> Work required: Match on the string "direction" in the entries below and return every matching line.

Records excerpted from a collection:
=======

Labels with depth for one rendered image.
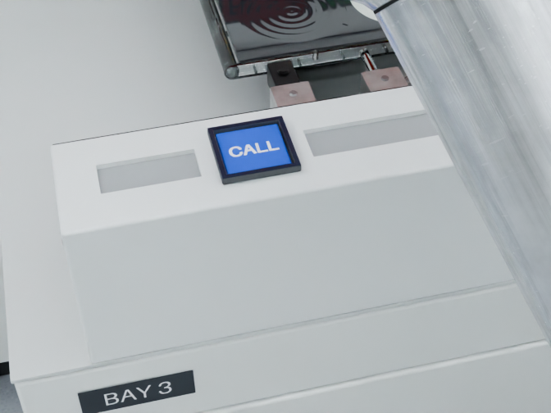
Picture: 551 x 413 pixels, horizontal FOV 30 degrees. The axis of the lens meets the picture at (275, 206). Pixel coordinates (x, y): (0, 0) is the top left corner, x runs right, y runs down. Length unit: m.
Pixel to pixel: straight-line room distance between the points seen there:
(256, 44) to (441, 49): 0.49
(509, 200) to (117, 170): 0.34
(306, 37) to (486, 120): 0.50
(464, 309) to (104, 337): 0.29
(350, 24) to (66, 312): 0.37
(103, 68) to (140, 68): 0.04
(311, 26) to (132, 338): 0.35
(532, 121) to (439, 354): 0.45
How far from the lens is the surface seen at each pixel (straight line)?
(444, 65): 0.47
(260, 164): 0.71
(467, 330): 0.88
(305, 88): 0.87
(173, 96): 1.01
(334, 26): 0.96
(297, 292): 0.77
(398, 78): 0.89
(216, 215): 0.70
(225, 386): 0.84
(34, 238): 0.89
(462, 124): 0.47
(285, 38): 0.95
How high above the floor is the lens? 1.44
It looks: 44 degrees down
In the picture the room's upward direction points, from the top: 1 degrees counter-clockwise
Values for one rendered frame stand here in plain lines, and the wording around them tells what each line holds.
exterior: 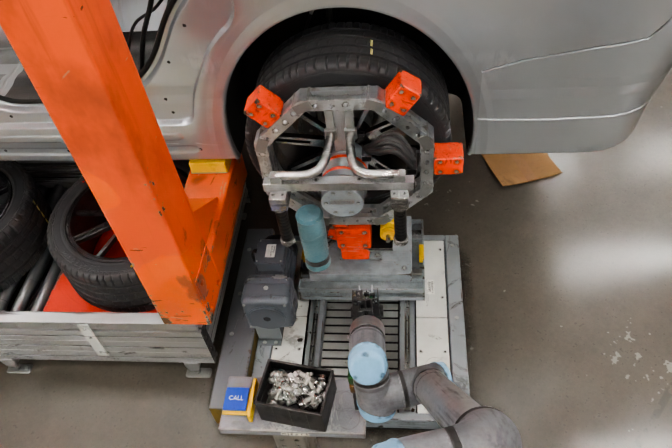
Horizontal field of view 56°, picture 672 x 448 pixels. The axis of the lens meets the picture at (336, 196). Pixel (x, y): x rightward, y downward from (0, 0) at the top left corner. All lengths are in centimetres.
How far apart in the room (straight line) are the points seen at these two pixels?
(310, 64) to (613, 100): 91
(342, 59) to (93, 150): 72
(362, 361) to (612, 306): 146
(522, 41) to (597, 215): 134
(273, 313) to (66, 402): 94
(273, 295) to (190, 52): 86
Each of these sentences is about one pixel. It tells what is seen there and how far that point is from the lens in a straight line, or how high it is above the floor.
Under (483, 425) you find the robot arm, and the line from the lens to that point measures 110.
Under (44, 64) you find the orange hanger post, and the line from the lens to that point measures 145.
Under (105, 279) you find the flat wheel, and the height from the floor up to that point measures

=======

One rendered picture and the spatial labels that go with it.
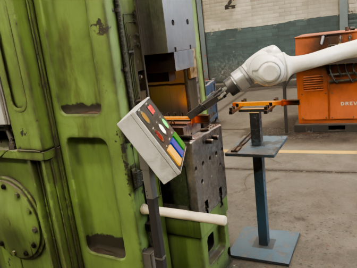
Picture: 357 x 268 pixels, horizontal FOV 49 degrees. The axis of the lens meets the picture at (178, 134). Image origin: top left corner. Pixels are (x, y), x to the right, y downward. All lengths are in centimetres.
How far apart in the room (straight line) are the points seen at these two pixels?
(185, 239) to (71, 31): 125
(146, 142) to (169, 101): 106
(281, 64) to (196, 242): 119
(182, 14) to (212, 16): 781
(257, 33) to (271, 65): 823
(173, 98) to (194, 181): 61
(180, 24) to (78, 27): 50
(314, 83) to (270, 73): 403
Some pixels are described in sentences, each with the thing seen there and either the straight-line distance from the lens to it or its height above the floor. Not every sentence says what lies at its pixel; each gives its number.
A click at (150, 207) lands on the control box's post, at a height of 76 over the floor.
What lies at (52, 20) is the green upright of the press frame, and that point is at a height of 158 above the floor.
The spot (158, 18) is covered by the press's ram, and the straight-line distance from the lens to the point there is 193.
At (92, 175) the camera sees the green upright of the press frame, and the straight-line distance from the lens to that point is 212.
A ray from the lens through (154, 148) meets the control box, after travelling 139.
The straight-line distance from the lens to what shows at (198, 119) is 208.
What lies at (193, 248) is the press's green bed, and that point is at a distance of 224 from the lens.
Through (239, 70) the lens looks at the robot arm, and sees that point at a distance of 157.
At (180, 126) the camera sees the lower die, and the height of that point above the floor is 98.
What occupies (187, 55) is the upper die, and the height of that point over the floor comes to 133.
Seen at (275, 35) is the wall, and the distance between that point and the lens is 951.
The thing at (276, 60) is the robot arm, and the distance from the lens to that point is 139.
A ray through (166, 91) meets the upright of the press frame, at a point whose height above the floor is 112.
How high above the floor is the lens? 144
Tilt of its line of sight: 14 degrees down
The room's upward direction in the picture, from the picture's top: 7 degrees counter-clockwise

=======

> Task result:
In the picture the room's upward direction points, from the top: 1 degrees counter-clockwise
The room's upward direction in the picture, from the picture's top: 7 degrees counter-clockwise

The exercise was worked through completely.